Every line from the one bearing "x=395 y=275" through the last line of the entries should be printed exactly, with no other output.

(Records excerpted from a collection)

============================================================

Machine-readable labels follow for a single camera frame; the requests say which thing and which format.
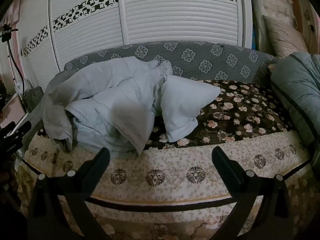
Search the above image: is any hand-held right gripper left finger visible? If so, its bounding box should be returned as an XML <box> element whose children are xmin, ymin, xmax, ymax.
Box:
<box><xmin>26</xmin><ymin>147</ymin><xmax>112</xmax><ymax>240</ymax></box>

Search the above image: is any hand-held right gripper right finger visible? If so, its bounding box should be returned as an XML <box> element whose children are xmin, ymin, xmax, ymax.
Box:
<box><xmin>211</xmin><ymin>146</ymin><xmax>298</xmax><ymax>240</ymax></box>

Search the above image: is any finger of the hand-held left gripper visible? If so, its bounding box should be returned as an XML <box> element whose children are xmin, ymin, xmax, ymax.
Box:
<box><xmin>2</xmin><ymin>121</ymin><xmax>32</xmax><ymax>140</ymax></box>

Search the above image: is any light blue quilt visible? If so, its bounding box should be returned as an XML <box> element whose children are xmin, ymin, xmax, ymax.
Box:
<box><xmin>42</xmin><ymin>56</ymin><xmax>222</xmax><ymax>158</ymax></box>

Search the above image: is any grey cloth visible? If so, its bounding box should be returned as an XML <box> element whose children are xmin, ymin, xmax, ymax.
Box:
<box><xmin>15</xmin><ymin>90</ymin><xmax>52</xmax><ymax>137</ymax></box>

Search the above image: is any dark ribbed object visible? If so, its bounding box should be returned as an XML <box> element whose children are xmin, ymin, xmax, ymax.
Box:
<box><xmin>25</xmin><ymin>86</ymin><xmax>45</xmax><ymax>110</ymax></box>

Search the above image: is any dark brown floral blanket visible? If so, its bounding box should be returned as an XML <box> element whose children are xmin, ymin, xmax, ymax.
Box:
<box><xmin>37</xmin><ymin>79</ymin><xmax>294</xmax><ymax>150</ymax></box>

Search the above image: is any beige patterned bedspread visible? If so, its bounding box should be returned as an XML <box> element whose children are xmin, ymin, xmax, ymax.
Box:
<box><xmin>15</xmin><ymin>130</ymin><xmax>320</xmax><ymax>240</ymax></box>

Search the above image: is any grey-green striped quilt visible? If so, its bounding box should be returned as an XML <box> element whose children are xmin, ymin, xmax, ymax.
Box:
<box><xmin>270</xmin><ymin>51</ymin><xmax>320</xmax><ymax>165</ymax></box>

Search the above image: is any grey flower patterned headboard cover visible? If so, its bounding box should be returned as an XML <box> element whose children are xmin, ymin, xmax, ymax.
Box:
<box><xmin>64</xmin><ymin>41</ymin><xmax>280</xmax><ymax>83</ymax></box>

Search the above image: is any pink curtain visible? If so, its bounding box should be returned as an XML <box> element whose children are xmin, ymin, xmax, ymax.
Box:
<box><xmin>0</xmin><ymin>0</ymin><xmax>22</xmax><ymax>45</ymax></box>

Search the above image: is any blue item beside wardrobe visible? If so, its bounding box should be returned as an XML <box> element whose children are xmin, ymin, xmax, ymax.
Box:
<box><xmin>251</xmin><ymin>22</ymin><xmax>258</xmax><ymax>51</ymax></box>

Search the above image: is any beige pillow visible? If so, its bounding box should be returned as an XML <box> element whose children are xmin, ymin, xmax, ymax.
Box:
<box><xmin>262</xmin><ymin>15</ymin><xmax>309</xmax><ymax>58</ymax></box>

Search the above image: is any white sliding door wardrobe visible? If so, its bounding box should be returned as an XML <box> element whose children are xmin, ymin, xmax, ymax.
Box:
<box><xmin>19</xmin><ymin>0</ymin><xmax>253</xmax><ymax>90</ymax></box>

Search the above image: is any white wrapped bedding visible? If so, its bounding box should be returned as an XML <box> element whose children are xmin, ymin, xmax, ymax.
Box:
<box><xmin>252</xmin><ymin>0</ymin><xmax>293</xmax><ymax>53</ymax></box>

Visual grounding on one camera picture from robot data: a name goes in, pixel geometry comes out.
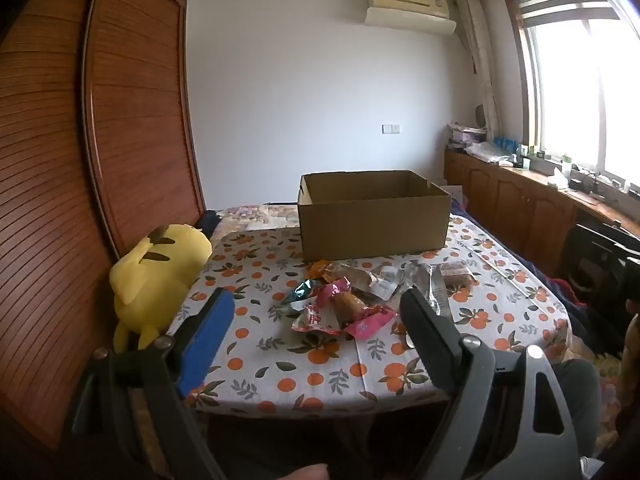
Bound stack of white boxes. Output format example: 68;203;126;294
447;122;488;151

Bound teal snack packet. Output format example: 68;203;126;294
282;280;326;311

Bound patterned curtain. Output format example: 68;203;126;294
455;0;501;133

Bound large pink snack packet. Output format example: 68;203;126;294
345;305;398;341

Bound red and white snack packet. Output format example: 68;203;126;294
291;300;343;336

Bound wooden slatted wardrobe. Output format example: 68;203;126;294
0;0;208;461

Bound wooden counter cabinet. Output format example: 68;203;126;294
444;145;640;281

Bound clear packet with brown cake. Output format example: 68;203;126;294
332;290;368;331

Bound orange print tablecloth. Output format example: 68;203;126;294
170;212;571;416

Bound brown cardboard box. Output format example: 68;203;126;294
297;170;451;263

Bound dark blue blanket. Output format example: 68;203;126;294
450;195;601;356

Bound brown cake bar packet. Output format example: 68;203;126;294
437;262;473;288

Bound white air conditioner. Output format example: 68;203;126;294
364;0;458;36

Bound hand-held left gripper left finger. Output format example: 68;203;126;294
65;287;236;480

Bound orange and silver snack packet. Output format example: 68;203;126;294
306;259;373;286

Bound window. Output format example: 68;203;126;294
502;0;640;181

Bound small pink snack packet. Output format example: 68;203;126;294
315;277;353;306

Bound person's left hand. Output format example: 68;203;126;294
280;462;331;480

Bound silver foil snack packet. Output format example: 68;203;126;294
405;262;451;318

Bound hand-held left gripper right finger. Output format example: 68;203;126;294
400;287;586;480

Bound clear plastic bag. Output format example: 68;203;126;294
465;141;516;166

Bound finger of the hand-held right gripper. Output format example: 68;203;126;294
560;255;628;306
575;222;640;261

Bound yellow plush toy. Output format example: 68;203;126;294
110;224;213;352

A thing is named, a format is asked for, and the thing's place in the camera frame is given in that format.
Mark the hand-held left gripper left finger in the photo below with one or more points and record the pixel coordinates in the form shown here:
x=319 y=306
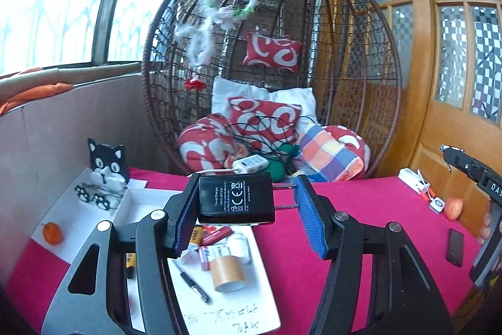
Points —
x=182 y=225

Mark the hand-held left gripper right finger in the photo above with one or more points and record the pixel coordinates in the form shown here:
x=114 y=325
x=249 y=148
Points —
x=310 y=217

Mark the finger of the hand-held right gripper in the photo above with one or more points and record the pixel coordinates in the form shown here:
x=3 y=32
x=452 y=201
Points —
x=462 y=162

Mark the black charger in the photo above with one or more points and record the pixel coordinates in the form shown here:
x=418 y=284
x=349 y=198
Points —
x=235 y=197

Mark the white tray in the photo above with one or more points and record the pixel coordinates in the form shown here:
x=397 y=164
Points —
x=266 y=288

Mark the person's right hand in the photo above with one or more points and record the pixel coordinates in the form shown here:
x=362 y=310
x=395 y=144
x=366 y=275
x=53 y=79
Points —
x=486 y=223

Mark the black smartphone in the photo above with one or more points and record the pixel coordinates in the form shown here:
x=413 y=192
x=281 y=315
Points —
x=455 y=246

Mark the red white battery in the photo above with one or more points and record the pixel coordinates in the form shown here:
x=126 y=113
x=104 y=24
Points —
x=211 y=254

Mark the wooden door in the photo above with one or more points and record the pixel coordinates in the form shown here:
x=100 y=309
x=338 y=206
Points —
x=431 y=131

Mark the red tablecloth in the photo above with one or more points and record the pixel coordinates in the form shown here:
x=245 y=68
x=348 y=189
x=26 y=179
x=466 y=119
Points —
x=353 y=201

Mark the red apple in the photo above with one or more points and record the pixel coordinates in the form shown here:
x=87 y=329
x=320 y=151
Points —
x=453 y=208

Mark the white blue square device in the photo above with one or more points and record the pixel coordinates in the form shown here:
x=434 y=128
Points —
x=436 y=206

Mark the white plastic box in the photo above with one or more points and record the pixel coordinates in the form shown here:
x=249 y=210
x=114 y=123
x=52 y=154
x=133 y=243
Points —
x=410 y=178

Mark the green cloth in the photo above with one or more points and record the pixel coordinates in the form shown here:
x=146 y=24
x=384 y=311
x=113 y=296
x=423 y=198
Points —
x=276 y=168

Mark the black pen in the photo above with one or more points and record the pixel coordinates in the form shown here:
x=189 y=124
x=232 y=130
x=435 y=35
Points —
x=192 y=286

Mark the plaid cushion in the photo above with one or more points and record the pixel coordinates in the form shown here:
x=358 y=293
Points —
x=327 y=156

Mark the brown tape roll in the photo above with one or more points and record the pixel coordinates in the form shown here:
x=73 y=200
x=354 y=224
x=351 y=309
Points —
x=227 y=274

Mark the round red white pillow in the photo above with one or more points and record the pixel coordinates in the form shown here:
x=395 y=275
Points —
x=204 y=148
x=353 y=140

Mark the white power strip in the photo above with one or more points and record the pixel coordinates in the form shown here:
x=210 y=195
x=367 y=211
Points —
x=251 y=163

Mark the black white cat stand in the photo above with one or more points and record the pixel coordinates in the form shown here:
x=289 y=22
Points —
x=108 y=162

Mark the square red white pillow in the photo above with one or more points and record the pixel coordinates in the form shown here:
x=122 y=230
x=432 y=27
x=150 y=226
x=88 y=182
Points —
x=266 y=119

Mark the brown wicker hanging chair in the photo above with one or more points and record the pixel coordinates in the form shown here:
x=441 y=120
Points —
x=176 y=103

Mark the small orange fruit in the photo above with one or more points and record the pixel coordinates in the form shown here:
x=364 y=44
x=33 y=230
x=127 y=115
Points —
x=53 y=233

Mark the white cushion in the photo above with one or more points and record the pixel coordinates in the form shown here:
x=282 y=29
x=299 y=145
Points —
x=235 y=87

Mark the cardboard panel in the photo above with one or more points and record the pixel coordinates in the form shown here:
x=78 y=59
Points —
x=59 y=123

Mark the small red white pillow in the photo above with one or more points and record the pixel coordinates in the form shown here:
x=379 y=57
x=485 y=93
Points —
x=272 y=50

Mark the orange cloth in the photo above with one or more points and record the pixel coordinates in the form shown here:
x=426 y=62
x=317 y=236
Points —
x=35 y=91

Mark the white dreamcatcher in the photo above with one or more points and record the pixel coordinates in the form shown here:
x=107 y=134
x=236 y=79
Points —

============================================================

RESPONSE TO THIS EXERCISE
x=395 y=275
Points —
x=204 y=148
x=353 y=140

Mark the white power strip in the photo above with one or more points and record the pixel coordinates in the form shown here:
x=210 y=195
x=367 y=211
Points —
x=251 y=163

Mark the black white cat stand in the photo above with one or more points and record the pixel coordinates in the form shown here:
x=289 y=22
Points —
x=108 y=162

Mark the square red white pillow in the photo above with one or more points and record the pixel coordinates in the form shown here:
x=122 y=230
x=432 y=27
x=150 y=226
x=88 y=182
Points —
x=266 y=119

Mark the brown wicker hanging chair in the photo above with one or more points and record the pixel coordinates in the form shown here:
x=441 y=120
Points —
x=176 y=103

Mark the small orange fruit in the photo above with one or more points and record the pixel coordinates in the form shown here:
x=364 y=44
x=33 y=230
x=127 y=115
Points —
x=53 y=233

Mark the white cushion in the photo above with one or more points and record the pixel coordinates in the form shown here:
x=282 y=29
x=299 y=145
Points —
x=235 y=87

Mark the cardboard panel in the photo above with one or more points and record the pixel coordinates in the form shown here:
x=78 y=59
Points —
x=59 y=123

Mark the small red white pillow in the photo above with one or more points and record the pixel coordinates in the form shown here:
x=379 y=57
x=485 y=93
Points —
x=272 y=50

Mark the orange cloth in the photo above with one or more points and record the pixel coordinates in the form shown here:
x=426 y=62
x=317 y=236
Points —
x=35 y=91

Mark the white dreamcatcher in the photo above with one or more points and record the pixel coordinates in the form shown here:
x=107 y=134
x=236 y=79
Points —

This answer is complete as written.